YOUR OBJECTIVE: Copy the listing exactly, please, and keep every picture out of it.
(COLLECTED DATA)
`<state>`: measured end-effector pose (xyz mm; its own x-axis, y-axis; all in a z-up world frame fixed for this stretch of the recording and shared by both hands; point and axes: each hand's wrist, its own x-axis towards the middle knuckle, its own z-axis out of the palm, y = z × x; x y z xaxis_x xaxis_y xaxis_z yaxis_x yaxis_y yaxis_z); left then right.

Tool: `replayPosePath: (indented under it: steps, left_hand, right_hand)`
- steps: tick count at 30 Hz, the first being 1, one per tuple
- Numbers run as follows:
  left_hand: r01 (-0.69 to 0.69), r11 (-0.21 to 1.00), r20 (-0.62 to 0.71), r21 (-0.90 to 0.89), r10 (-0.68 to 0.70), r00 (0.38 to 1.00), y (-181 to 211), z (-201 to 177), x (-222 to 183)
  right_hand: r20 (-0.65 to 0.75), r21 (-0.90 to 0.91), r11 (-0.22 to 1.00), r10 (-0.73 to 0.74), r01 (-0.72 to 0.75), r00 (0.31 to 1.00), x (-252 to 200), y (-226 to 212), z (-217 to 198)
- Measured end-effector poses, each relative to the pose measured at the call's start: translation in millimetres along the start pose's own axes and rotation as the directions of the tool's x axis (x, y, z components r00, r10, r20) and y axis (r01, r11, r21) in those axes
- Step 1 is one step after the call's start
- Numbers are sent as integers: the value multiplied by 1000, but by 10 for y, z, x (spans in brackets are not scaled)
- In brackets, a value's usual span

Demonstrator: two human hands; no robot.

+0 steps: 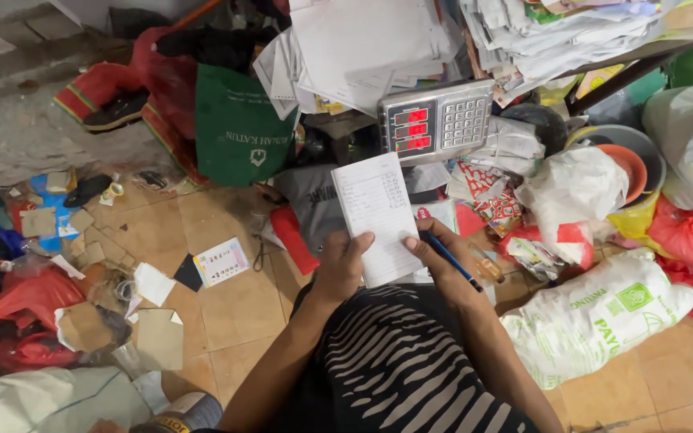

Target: Weighing various scrap items on a digital scale and recording the weights in a notebook.

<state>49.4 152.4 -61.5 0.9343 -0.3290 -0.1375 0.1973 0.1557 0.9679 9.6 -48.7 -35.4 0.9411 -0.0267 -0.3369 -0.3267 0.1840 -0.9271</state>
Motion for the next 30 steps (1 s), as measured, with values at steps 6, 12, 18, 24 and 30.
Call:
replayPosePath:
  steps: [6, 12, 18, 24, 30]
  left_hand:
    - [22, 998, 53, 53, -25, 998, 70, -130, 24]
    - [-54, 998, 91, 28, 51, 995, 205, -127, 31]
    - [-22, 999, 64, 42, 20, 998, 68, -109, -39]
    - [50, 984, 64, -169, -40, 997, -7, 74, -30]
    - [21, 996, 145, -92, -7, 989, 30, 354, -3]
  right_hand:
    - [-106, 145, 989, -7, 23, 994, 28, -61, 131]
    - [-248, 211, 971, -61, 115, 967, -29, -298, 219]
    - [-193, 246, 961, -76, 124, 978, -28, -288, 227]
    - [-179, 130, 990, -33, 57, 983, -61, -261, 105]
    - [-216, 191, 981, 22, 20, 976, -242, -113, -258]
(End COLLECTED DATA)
ANSWER SECTION:
`<state>`: measured end-effector pose (xyz mm; its own x-axis, y-axis; all in a z-up world frame fixed for this stretch of the recording and shared by both hands; point and axes: each hand's wrist, its own x-axis towards the middle knuckle, its own z-axis out of the palm, y = z × x; x y z xaxis_x xaxis_y xaxis_z yaxis_x yaxis_y yaxis_z); left then right.

Tool: `replayPosePath: (indented under it: steps, left_hand, right_hand)`
- steps: tick count at 30 Hz, the first being 1, one per tuple
- Numbers run as follows:
  left_hand: r01 (-0.69 to 0.69), r11 (-0.21 to 1.00), r20 (-0.62 to 0.71), r21 (-0.90 to 0.89), r10 (-0.68 to 0.70), r00 (0.38 to 1.00), y (-181 to 211), z (-201 to 177), x (-222 to 183)
  right_hand: r20 (-0.65 to 0.75), r21 (-0.90 to 0.91), r11 (-0.22 to 1.00), r10 (-0.73 to 0.74), r01 (-0.72 to 0.75), r00 (0.31 to 1.00), x (-252 to 200), y (-226 to 212), z (-217 to 198)
- Measured end-effector poses, each relative to the pose measured at the call's start: translation in millimetres along the start pose's own axes and rotation as the directions of the tool's x axis (x, y, z components r00, r10, r20) and y axis (r01, r11, r21) in those axes
- Step 1 is one step after the call's start
- Numbers are sent as integers: the value multiplied by 1000, but by 10 for y, z, x (spans in brackets are not scaled)
- In brackets, a value's usual span

Demonstrator: two human hands; no robot.

+0 steps: 

Target: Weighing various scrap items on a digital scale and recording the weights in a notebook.

<state>49.4 152.4 -61.5 0.9343 -0.3290 -0.1375 0.1973 0.1557 0.9679 9.6 -48.7 -35.4 0.9411 -0.0267 -0.3369 -0.3267 0.1840 -0.9271</state>
Motion for the next 30 steps (1 s), as measured, with values at steps 6, 12, 18, 24 and 30.
Call:
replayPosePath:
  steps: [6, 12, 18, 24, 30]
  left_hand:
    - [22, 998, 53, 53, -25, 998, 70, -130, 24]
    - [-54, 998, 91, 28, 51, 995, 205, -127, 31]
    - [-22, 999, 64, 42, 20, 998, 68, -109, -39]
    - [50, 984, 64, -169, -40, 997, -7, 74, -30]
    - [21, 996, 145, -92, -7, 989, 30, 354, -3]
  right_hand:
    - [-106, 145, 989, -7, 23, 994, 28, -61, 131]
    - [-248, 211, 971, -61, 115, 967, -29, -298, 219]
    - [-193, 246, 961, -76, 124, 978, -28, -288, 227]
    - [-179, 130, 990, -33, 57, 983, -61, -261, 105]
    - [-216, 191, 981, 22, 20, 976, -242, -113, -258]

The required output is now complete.